Fig. CpcE-CpcF-P426-SNR52p-gRNA plasmid transformation
Fig. PcyA-CpcA-pTDH3 plasmid transformation
Homologous recombination

In order to further improve the stability of the yeast recombinant colony and the safety of our products, we knocked out the resistance genes on the two plasmids p426 and pTDH3 and integrated the plasmids without resistance genes into the yeast genome.

HXK2 and PTC1 genes are located on Chromosome VII and Chromosome IV in Saccharomyces cerevisiae S288C respectively. By referring to NCBI, we found that the replacement of these two genes had little influence on yeast growth and phycocyanin synthesis and its properties. We selected a sequence of these two genes (see table) and cloned them into expression box upstream in P426 and pTDH3, respectively. The cloned plasmids were digested with single enzyme and transferred into yeast. The homologous arms at both ends of the plasmid were combined with the corresponding gene sequences of yeast, and the genes on the plasmid were integrated into the yeast genome.

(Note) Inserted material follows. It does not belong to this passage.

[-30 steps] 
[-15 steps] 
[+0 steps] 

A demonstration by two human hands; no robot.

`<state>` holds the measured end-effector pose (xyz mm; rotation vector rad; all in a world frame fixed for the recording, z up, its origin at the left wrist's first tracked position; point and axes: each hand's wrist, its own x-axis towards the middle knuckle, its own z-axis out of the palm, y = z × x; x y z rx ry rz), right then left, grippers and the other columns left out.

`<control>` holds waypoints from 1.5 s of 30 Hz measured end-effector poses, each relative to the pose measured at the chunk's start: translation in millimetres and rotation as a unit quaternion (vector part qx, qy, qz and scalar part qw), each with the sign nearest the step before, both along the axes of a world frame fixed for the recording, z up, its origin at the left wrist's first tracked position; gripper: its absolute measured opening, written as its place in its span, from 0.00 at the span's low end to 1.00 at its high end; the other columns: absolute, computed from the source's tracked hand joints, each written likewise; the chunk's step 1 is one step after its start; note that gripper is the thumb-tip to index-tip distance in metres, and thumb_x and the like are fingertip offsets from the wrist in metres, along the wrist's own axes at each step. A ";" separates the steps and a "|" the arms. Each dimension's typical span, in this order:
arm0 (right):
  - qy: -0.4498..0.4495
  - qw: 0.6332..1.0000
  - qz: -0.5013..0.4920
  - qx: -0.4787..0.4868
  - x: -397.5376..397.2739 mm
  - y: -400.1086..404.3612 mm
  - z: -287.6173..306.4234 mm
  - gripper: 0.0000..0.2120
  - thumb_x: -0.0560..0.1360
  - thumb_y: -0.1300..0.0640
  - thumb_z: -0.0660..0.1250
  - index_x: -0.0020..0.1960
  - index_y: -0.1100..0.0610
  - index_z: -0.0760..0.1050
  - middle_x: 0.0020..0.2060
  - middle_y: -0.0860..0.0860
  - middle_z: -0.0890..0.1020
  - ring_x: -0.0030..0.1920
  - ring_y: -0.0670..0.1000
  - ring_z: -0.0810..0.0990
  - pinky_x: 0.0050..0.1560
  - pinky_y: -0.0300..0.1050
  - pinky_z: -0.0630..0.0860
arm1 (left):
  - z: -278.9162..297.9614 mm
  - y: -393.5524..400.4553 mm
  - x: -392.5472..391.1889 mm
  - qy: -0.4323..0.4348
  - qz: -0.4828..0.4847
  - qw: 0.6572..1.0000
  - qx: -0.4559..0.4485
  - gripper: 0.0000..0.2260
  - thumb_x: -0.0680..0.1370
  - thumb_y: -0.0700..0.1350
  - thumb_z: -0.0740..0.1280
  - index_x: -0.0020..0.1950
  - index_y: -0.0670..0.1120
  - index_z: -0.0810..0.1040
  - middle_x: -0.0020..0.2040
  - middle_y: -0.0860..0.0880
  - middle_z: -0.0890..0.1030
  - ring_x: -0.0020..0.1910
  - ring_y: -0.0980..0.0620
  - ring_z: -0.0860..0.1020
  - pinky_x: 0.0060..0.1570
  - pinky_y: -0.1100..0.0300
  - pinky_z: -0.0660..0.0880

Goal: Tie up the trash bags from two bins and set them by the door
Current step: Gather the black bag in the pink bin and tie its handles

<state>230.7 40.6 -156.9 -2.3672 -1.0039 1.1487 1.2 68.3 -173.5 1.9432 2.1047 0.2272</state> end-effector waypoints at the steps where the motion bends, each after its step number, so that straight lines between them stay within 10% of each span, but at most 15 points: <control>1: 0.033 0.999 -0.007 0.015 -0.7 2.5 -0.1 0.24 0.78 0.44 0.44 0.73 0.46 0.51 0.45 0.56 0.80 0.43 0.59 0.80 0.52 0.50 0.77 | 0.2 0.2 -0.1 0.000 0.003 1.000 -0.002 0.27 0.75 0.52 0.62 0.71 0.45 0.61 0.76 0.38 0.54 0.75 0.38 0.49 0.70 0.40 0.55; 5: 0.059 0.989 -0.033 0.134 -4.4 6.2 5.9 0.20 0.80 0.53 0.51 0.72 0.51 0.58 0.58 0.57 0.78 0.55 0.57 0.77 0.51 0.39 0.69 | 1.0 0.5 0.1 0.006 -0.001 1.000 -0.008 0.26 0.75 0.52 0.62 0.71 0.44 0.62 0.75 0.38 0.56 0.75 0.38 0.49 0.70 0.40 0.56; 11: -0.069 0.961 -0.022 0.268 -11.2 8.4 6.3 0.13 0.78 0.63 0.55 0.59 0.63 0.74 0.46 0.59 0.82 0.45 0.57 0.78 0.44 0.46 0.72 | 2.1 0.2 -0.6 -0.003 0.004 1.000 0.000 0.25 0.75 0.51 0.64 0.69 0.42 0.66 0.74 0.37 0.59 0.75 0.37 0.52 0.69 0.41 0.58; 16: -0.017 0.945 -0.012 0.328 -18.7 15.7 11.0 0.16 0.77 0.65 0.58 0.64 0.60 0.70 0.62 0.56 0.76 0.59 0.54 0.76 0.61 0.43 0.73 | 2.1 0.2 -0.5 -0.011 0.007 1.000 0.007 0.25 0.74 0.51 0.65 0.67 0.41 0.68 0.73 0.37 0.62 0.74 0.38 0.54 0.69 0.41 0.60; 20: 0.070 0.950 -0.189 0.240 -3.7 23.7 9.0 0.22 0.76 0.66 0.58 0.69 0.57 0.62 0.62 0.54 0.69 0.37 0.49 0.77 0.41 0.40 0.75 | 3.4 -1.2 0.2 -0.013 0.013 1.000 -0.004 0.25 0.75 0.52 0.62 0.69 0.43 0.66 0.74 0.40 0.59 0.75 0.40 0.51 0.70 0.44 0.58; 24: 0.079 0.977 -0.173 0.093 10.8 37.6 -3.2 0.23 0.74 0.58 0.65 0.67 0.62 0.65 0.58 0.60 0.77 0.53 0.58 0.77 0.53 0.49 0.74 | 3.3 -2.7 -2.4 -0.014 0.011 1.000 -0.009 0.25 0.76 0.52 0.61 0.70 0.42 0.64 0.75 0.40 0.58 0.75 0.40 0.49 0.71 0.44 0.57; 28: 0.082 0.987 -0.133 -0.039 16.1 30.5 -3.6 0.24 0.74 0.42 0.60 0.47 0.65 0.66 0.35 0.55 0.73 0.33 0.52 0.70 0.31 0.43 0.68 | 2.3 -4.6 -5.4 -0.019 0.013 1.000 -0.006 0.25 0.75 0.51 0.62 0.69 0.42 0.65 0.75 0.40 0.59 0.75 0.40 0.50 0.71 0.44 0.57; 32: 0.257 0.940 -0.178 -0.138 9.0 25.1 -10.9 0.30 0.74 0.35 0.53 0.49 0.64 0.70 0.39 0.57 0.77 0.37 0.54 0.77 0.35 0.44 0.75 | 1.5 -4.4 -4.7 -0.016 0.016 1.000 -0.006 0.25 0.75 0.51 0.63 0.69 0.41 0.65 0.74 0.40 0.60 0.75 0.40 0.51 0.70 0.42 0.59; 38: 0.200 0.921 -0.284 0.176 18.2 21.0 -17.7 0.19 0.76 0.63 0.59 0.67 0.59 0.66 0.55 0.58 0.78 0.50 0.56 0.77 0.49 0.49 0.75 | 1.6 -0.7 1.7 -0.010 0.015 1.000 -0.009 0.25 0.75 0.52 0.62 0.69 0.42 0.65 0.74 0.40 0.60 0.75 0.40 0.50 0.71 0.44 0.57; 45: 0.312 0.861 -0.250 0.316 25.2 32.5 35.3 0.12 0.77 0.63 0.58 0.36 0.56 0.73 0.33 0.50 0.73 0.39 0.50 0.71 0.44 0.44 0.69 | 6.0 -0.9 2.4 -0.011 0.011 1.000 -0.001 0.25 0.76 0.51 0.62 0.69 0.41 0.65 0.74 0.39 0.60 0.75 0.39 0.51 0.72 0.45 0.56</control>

Improvement of the thermal stability

In Saccharomyces cerevisiae, through constructing the biosynthesis pathway of phycocyanin from Synechococcus lividus, we have achieved the constituent biosynthesis of phycocyanin and phycocyanin α-subunit. In order to discuss the theoretical possibility of further improve the thermal stability of our product, site-directed mutagenesis techniques was applied to modify the key amino acid sites. Comparing amino acid sequence of phycocyanin α-subunit between Synechococcus sp. PCC 6715 and Synechocystis sp.PCC 6803,we found 40 different sites might related to thermal stability.

[ Protein sequence ]

5 10 15 20 25 30 35 40
MKTPI TEAIA AADTQ GRFLS NTELQ AADGR FKRAV ASMEA
ARALT NNAQS LIDGA AQAVY QKFPY TTTMQ GSQYA STPEG
KAKCA RDIGY YLRMV TYCLV AGGTG PMDEY LIAGL AEINS
TFDLS PSWYV EALKY IKANH GLSGQ AAVEA NAYID YAINA LS

Taking Synechococcus amino acid sequence of phycocyanin α-subunit as template. The 40 different sites were directed mutated respectively by I-Mutant website to predict protein stability changes upon mutations. The change value of the mutant’s free energy is calculated according the formula of △△G = △G (mutant) −△G (wild-type strain). For instance, the L (in position 115) was mutated to T because T was predicted the most stable whose △△G equals -4.84 kcal/mol.